Chapter 13 Reflection Questions
What are the unspoken truths about food at your church or in your circle of Christian friends? In terms of how they eat and relate to food, is your Christian community an asset or a liability to your healthy eating goals
Ah, Sunday mornings without food would be the miracle! Ha ha! It seems to be true that not only is God present when two or three gather together in His name, but so is a plate of cookies, muffins, and coffee. Thankfully, lately we have also had fresh fruit, cheese and crackers, and sometimes oatmeal. I think if we were to communicate more clearly about all of our health desires and needs, this small church body of ours would step up and support each other in this. We have at least 3 with gluten intolerance, a couple who desire organic and GMO-free foods, and then a couple more of us who are trying to get down to a healthy BMI. Plus, we want to set good examples for all the children. Hmmm…I think I am seeing a need here…
Gluttony of any kind—food, alcohol, drugs, sex—could be described as a desperate attempt to silence the cries of a hungry soul. Have you ever thought of overeating in this way, as an attempt to silence your hungry soul? How might this perspective help you gain new insights about your battles with food?
Oh I am fully aware that I have used food to squelch the hormonal rages, to fill the emotional holes in my heart and soul. After reading Psalm 63 this morning, I am definitely feeling that more than ever, and recognizing that it is God my soul is thirsting for instead of cookies, cereal or chips and hummus. “O God, you are my God; earnestly I seek you; my soul thirsts for you; my flesh faints for you, as in a dry and weary land where there is no water. So I have looked upon you in the sanctuary, beholding your power and glory. Because your steadfast love is better than life, my lips will praise you. So I will bless you as long as I live; in your name I will lift up my hands. My soul will be satisfied as with fat and rich food, and my mouth will praise you with joyful lips, when I remember you upon my bed, and meditate on you in the watches of the night; for you have been my help, and in the shadow of your wings I will sing for joy. My soul clings to you; your right hand upholds me. But those who seek to destroy my life shall go down into the depths of the earth; they shall be given over to the power of the sword; they shall be a portion for jackals. But the king shall rejoice in God; all who swear by him shall exult, for the mouths of liars will be stopped.”

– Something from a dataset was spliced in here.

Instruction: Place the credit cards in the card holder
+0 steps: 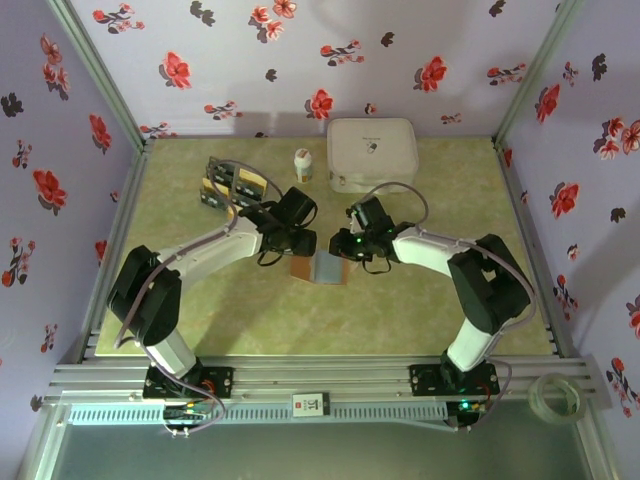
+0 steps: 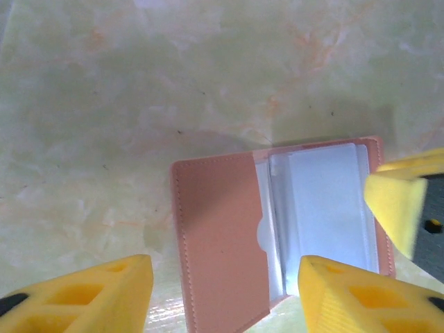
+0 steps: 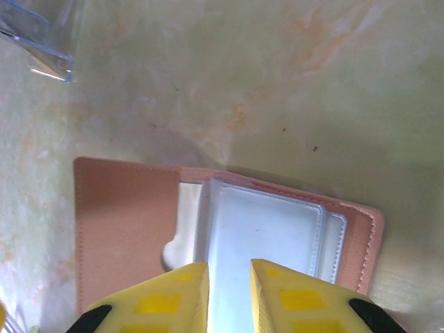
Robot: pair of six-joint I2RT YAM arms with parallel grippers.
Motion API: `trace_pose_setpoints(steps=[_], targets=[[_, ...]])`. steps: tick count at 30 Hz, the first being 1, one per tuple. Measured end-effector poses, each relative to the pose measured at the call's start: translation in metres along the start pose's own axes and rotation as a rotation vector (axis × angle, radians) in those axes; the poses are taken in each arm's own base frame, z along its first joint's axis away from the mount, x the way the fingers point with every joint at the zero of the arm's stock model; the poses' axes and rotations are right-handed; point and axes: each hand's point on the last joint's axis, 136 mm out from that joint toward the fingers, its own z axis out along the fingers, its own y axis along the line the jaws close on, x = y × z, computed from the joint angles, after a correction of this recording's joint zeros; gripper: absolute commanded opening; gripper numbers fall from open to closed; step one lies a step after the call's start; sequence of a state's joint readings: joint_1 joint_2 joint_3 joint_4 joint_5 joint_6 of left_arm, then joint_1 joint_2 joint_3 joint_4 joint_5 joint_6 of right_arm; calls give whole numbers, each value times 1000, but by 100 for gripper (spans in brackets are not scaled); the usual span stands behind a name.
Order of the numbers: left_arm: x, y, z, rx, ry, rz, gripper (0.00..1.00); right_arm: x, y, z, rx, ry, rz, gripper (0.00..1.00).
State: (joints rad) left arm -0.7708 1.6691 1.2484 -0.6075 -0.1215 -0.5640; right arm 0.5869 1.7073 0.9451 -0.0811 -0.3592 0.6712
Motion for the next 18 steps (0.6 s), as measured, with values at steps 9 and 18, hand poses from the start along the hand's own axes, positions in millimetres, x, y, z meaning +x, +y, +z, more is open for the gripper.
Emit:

If your soul is like a ravenous vacuum cleaner, what kinds of things has it sucked up over the years in its longing to be filled?

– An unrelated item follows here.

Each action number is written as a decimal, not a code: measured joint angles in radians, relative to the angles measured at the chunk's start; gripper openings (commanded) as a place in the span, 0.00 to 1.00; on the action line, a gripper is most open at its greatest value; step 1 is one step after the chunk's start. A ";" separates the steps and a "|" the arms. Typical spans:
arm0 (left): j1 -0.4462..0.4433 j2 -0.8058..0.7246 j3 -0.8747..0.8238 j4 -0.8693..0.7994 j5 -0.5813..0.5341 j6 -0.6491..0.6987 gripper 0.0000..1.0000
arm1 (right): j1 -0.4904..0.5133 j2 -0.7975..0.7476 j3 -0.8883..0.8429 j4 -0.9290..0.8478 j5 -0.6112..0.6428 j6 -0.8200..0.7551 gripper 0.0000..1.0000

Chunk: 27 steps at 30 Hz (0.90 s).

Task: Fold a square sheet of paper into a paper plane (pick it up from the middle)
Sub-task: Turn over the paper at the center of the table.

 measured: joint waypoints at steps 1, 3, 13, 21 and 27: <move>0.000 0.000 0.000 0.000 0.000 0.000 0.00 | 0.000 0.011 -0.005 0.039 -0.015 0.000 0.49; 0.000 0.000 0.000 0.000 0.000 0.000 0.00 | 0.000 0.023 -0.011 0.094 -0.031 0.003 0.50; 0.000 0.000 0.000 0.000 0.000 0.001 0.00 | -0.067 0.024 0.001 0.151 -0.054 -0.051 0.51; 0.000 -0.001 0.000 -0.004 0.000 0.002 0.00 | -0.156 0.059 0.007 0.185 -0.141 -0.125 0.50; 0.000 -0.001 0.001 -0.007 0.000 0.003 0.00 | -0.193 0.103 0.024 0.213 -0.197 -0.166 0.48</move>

Things I have used to fill the voids: sex, relationships, shopping, dance lessons, alcohol, acts of service, seeking approval from others. I am now seeking to fill the desires with God rather than things of this world. I am seeking His Truth to counteract the lies that Satan has fed to me over the years.

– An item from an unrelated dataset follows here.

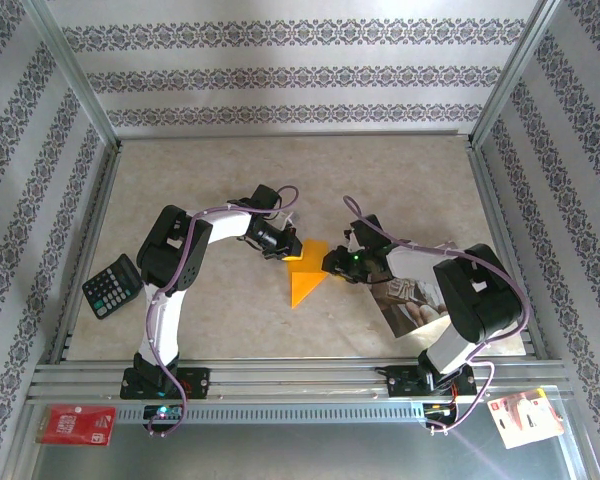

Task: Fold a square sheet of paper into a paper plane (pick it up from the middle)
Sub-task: Fold the wing for the fifth time at the center of the table.

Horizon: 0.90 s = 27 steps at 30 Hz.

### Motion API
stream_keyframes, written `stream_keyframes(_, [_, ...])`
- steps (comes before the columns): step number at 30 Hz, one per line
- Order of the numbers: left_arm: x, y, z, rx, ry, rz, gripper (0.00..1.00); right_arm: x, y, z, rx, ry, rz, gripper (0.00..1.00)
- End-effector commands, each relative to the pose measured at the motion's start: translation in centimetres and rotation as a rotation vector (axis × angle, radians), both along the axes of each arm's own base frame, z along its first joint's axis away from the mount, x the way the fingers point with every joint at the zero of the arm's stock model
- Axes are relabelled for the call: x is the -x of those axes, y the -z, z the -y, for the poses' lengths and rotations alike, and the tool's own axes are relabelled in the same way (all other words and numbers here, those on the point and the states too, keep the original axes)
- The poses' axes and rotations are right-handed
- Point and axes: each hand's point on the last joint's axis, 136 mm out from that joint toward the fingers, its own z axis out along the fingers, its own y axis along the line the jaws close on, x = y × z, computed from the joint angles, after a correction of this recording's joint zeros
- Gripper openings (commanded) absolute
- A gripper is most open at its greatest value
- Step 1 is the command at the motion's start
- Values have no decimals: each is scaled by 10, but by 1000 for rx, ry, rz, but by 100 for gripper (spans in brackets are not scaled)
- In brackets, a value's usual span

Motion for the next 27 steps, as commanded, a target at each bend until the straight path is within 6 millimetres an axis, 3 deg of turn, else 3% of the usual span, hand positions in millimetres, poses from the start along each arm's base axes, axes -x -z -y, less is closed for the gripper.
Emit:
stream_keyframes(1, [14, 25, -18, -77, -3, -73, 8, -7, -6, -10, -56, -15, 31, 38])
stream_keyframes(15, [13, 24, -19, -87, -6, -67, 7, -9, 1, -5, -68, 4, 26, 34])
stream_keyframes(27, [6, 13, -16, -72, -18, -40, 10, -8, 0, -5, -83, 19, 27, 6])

Lysa uses the Exodus story to demonstrate how God taught His people to depend on Him by giving them just what they needed each day (pages 131-132). In what ways might this story be an encouragement to you? Are you in the habit of depending on God for what you need each day—to be your daily portion of companionship, provision, strength? What “manna” do you long for most from God?
I think my biggest need is continued emotional and mental healing. I have a lot of brokenness from my past, and as much as I try to give the Lord all the pieces of my heart, it seems that I always hold at least one piece back. God is the Lord of my healing, and I have to trust the Potter with ALL of me, including each and every broken sliver. And, I have a tendency to re-break the vessel once He repairs it. Anyone else feel like that???
Have there been times in your life when you struggled because you didn’t have what you needed? How might these experiences of deprivation impact your ability to trust that God can give you what you need each day to deal with food?
Of course I have struggled without having all the right tools in my tool box! As God revealed to me over time that my box was lacking, He also led me to people and places where these needs would be met. Through counseling, through friends, through my church family, God has given me coping mechanisms to help me through depression, through suicidal thoughts, through some really tough stuff. His Word equips me with truth to combat the darkness of this world. Looking to my past, I know God provides. He is Jehovah Jireh, and NOTHING will change that. He alone is my strength in this journey to health, in this journey through life.
“For he satisfies the thirsty and fills the hungry with good things” (Psalm 107:9). How do you respond to this promise? If you could ask God for one good thing that would help you to feel a deep and soul-filling satisfaction, what would it be?
I respond with “Halleluiah!”
I don’t think there is anything else I can ask God for beyond the words of this song. And all these things He has already given me! The only thing, I guess, beyond that, is for me to REMEMBER these things!